__About this task__
From the line containing "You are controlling" through the last line of the data, return those lines exactly as written and nothing more.

========================

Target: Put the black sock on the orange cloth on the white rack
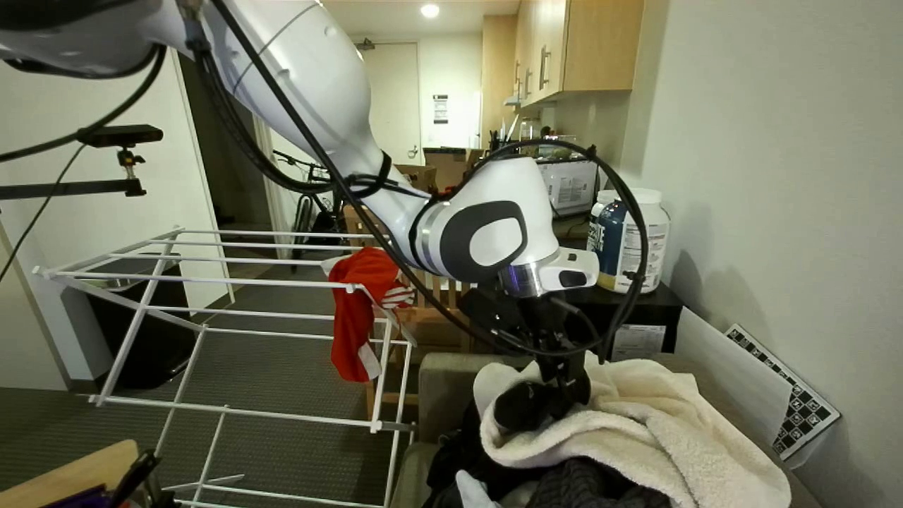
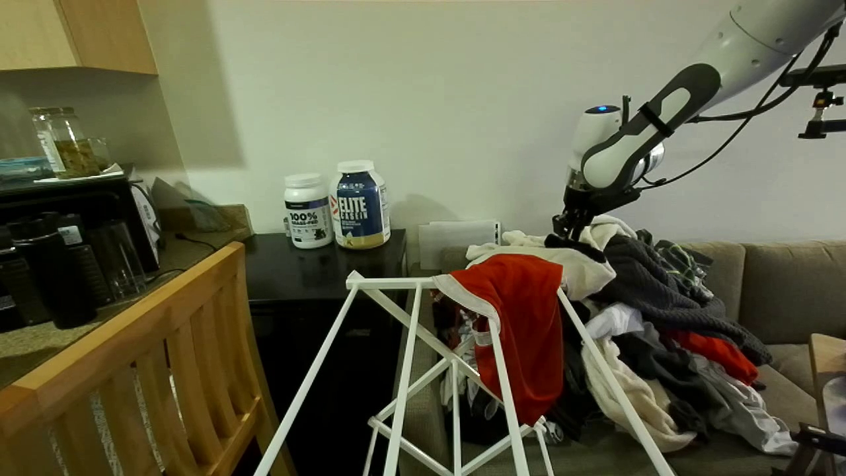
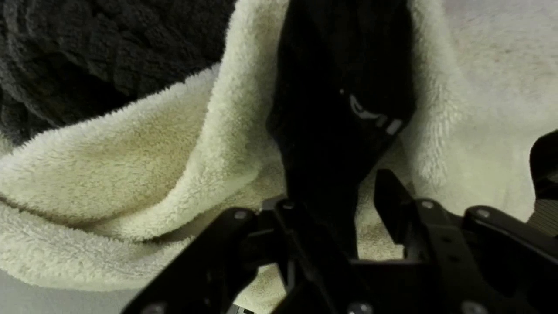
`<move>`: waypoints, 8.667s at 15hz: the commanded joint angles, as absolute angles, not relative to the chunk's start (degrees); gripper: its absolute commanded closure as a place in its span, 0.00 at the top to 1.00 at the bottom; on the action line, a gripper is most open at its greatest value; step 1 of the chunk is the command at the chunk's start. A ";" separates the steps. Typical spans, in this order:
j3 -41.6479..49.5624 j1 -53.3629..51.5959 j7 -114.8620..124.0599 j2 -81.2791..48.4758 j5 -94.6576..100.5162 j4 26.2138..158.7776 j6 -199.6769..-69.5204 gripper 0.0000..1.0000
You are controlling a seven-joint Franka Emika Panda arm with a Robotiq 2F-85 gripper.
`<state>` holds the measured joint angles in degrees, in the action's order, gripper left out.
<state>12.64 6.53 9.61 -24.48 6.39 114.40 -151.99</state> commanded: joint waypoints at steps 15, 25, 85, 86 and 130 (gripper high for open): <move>10.44 8.36 4.79 -19.56 4.87 117.59 -151.94 0.00; 5.98 9.08 -5.47 -6.80 -3.91 122.38 -143.49 0.00; 2.44 12.67 -15.76 -5.58 -8.38 127.91 -151.84 0.01; 2.69 12.29 -16.76 -4.54 -9.31 128.21 -150.19 0.01; 5.84 -7.65 -33.71 20.79 -16.55 135.17 -117.15 0.01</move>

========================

__Answer section__
You are controlling a seven-joint Franka Emika Panda arm with a Robotiq 2F-85 gripper.
`<state>` holds the measured joint angles in degrees, in the action's order, gripper left out.
<state>12.64 6.53 9.61 -24.48 6.39 114.40 -151.99</state> commanded: joint waypoints at steps 15, 25, 85, 86 and 130 (gripper high for open): <move>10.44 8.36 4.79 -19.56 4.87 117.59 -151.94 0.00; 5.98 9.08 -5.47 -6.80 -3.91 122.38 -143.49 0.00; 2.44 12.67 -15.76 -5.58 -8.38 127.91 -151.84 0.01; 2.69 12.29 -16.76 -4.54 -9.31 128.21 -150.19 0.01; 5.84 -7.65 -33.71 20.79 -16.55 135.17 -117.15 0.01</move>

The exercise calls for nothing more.